The instructions or software to control computing hardware, for example, one or more processors or computers, to implement the hardware components and perform the methods as described above, and any associated data, data files, and data structures, may be recorded, stored, or fixed in or on one or more non-transitory computer-readable storage media. Examples of a non-transitory computer-readable storage medium include read-only memory (ROM), random-access programmable read only memory (PROM), electrically erasable programmable read-only memory (EEPROM), random-access memory (RAM), dynamic random access memory (DRAM), static random access memory (SRAM), flash memory, non-volatile memory, CD-ROMs, CD-Rs, CD+Rs, CD-RWs, CD+RWs, DVD-ROMs, DVD-Rs, DVD+Rs, DVD-RWs, DVD+RWs, DVD-RAMs, BD-ROMs, BD-Rs, BD-R LTHs, BD-REs, blue-ray or optical disk storage, hard disk drive (HDD), solid state drive (SSD), flash memory, a card type memory such as multimedia card micro or a card (for example, secure digital (SD) or extreme digital (XD)), magnetic tapes, floppy disks, magneto-optical data storage devices, optical data storage devices, hard disks, solid-state disks, and any other device that is configured to store the instructions or software and any associated data, data files, and data structures in a non-transitory manner and provide the instructions or software and any associated data, data files, and data structures to one or more processors or computers so that the one or more processors or computers can execute the instructions.

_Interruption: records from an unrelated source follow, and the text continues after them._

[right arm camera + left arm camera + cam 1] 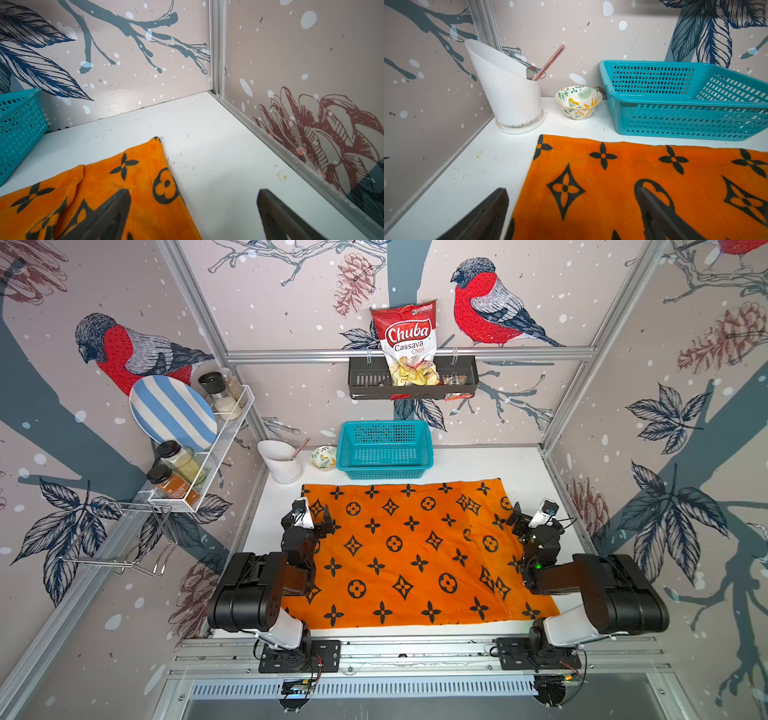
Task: Roll up the pillowcase
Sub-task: Fold the pillowcase.
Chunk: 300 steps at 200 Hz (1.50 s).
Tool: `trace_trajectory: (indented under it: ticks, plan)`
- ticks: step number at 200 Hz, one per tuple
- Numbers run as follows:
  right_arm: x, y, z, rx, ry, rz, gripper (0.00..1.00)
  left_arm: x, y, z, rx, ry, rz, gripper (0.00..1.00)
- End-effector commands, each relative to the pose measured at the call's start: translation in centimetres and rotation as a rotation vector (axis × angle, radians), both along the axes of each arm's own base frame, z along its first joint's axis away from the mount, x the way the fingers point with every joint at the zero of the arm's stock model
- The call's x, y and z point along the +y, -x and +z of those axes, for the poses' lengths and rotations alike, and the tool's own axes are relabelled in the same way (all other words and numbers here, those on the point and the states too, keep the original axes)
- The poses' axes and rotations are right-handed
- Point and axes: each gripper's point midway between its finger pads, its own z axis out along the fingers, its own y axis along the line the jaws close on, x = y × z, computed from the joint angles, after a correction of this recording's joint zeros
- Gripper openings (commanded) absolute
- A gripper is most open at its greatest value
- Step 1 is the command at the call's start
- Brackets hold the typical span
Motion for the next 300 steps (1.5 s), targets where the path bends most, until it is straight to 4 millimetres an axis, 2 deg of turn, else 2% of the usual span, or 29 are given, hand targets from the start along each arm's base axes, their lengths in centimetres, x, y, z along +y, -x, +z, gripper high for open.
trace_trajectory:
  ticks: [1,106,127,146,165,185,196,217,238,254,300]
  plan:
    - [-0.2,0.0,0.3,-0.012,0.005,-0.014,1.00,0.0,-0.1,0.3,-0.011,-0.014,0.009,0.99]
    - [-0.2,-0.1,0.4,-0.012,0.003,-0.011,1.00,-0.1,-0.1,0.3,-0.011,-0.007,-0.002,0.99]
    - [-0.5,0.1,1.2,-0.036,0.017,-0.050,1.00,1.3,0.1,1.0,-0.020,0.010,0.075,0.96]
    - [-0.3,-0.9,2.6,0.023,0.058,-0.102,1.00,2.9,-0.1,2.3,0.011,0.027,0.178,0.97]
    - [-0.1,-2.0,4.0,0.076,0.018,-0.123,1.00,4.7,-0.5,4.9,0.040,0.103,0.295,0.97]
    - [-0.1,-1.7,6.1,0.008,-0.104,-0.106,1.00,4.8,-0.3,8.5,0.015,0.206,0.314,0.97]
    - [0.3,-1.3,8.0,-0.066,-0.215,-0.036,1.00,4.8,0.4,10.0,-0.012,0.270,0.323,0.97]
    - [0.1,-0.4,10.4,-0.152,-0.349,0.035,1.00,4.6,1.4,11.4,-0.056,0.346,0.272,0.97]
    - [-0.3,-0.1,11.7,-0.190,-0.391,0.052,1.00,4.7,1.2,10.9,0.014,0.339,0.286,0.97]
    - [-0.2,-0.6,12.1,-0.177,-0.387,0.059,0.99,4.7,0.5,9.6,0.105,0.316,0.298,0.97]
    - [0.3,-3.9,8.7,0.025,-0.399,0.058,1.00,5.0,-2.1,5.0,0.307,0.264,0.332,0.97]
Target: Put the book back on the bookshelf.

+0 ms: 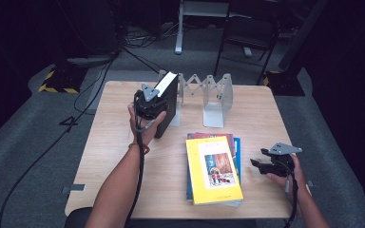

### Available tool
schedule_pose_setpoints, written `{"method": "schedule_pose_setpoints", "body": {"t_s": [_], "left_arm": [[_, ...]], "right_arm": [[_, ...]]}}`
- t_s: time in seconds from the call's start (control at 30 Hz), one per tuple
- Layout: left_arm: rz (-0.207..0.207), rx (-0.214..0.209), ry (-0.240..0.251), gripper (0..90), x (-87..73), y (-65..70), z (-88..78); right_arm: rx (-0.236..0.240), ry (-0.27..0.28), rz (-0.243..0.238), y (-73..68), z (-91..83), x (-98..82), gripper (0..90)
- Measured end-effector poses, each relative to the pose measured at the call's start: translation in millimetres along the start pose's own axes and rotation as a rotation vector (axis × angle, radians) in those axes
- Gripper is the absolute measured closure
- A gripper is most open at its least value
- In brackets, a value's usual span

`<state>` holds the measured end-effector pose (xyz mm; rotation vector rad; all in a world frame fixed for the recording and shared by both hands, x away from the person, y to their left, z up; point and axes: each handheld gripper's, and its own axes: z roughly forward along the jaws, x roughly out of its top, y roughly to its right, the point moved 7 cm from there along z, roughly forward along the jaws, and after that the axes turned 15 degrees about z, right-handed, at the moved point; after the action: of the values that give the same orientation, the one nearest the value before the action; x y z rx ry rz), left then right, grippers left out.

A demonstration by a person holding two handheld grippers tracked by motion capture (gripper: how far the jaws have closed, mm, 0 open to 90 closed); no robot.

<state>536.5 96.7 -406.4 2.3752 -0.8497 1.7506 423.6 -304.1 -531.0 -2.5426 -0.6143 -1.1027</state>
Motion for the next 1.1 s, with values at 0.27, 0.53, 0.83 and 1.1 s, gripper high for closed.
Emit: {"method": "schedule_pose_setpoints", "body": {"t_s": [0.27,0.53,0.83,1.1], "left_arm": [[-0.001,-0.029,0.002,51.1,-10.0,4.2,-9.6],[0.019,-0.041,-0.003,48.9,-6.8,4.4,-9.5],[0.051,-0.060,-0.015,41.6,11.7,2.2,-4.4],[0.036,-0.112,-0.019,35.4,14.5,0.6,3.6]], "right_arm": [[-0.005,-0.018,0.006,2.9,1.1,-2.4,33.5],[0.005,-0.043,-0.009,-0.6,3.8,-4.8,32.9],[0.022,-0.069,-0.040,-5.6,5.1,-6.2,32.5],[0.032,-0.052,-0.033,-6.0,2.4,-4.1,32.3]]}}
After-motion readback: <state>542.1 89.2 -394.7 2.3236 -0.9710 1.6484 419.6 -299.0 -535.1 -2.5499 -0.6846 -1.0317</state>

In one example, the instructions or software and any associated data, data files, and data structures are distributed over network-coupled computer systems so that the instructions and software and any associated data, data files, and data structures are stored, accessed, and executed in a distributed fashion by the one or more processors or computers.

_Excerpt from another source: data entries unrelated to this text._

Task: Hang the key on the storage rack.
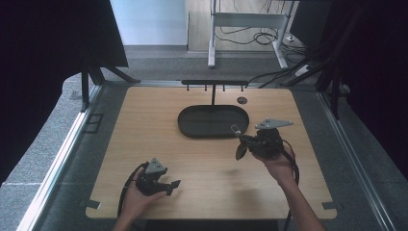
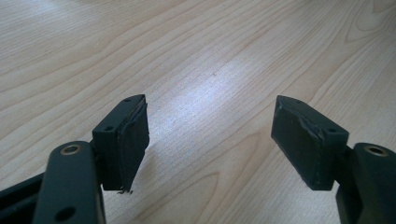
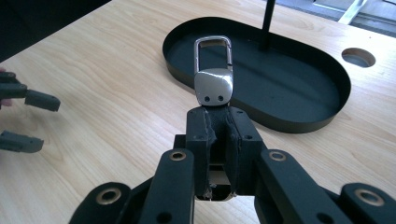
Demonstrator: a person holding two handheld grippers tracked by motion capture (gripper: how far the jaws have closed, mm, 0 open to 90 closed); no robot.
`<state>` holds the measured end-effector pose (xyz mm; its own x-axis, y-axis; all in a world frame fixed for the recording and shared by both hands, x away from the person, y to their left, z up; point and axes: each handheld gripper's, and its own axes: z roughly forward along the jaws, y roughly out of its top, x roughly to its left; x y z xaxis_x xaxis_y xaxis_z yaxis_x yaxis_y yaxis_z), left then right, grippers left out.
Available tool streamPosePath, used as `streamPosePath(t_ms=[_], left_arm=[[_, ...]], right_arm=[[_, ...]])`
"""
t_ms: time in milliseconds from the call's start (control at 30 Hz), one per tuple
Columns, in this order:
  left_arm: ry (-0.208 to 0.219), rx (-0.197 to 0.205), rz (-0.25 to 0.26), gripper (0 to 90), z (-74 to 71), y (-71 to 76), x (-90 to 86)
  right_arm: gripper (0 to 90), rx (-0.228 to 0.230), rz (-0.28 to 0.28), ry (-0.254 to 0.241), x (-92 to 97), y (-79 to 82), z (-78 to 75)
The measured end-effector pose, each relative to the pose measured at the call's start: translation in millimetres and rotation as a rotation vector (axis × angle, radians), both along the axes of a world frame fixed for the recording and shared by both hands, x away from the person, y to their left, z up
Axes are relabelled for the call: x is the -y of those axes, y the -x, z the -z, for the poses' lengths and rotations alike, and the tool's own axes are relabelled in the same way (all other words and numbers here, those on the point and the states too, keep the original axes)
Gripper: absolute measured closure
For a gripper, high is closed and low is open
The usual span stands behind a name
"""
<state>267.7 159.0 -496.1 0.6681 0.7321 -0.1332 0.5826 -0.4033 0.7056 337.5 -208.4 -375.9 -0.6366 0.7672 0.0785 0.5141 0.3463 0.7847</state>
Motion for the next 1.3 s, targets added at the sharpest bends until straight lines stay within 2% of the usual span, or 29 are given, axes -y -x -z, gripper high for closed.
streamPosePath(t_ms=[767,1300], left_arm=[[0.005,0.0,0.0,28.3,-0.3,-0.1,-0.4],[0.006,0.001,0.002,28.3,-1.1,0.0,-1.1]], right_arm=[[80.8,0.046,0.06,-0.03,3.3,-18.3,-14.9],[80.8,0.049,0.085,-0.035,0.4,-29.3,-16.7]])
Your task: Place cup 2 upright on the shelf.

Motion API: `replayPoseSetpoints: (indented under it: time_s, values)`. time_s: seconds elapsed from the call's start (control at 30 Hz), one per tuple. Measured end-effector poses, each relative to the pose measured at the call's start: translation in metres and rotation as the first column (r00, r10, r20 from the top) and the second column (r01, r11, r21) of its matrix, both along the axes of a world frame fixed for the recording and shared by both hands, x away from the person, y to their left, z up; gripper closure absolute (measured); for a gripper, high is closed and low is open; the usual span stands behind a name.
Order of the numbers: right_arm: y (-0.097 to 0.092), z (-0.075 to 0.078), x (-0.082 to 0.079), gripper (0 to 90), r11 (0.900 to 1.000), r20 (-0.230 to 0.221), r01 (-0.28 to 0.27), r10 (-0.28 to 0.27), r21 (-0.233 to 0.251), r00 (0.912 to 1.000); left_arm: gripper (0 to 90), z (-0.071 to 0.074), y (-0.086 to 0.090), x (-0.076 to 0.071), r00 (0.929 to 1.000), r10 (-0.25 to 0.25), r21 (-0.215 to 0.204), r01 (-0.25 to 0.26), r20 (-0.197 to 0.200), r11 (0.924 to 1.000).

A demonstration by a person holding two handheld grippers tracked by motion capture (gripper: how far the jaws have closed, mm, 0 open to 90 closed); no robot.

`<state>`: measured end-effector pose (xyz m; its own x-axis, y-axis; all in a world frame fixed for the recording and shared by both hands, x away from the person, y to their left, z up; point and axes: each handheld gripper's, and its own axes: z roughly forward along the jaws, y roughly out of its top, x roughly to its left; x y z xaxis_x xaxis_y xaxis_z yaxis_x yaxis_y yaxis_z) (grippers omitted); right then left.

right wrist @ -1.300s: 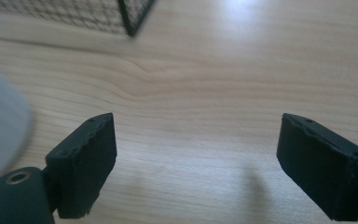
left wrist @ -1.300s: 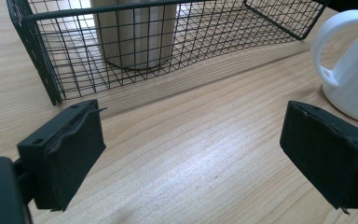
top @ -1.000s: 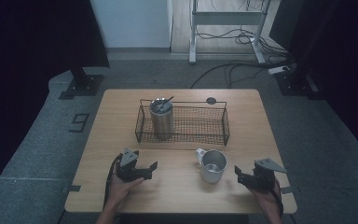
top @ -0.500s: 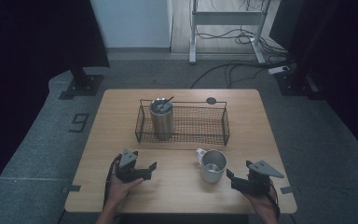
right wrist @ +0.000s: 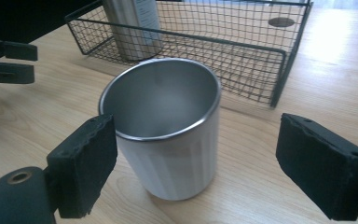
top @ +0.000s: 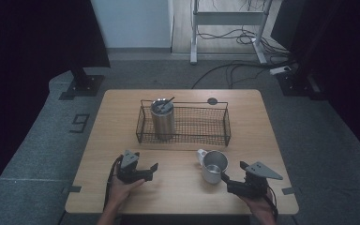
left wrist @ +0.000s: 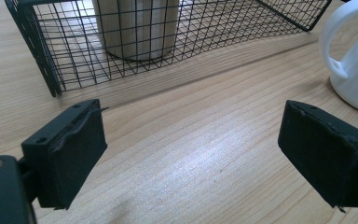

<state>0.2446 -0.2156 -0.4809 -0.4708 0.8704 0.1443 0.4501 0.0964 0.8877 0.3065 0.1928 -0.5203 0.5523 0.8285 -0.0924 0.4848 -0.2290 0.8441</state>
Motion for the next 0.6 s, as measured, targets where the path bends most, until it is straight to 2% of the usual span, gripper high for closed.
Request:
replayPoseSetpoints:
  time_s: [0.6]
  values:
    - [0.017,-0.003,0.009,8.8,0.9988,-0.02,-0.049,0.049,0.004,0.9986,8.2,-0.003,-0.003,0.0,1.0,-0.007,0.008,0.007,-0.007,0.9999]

While this disclosure includes specific examples, it will be apparent after an understanding of the disclosure of this application that various changes in form and details may be made in these examples without departing from the spirit and scope of the claims and their equivalents. The examples described herein are to be considered in a descriptive sense only, and not for purposes of limitation. Descriptions of features or aspects in each example are to be considered as being applicable to similar features or aspects in other examples. Suitable results may be achieved if the described techniques are performed in a different order, and/or if components in a described system, architecture, device, or circuit are combined in a different manner, and/or replaced or supplemented by other components or their equivalents.

Claims

1. An apparatus, the apparatus comprising:

a random-access memory (RAM) configured to generate an analog output signal based on an input and a weight of a neural network, the RAM including a crossbar array structure;

an analog-to-digital converter (ADC) circuit configured to generate a digital output signal based on a reference signal and the analog output signal of the RAM;

a first ADC scaler configured to scale the reference signal of the ADC circuit; and

a second ADC scaler configured to scale the digital output signal generated by the ADC circuit.

2. The apparatus of claim 1, wherein the first ADC scaler and the second ADC scaler have a same scale factor.

3. The apparatus of claim 1, wherein, for the scaling of the reference signal, the first ADC scaler is configured to adjust a reference voltage corresponding to the reference signal by dividing the reference voltage by a scale factor in an analog domain.

4. The apparatus of claim 3, wherein, for the scaling of the digital output signal, the second ADC scaler is configured to adjust the digital output signal by multiplying the digital output signal by the scale factor in a digital domain.

5. The apparatus of claim 1, wherein, for the scaling of the reference signal, the first ADC scaler is configured to scale the reference signal by adjusting a reference voltage applied to resistors connected in series.

6. The apparatus of claim 1, wherein the second ADC scaler comprises a digital multiplier configured to output a result obtained by multiplying the digital output signal of the ADC circuit by a scale factor.

7. The apparatus of claim 1, wherein

the ADC circuit comprises a plurality of comparators to which the analog output signal and different reference signals are input, and

each of the comparators is configured to output a binarized output value based on a comparison result between the analog output signal and the reference signal.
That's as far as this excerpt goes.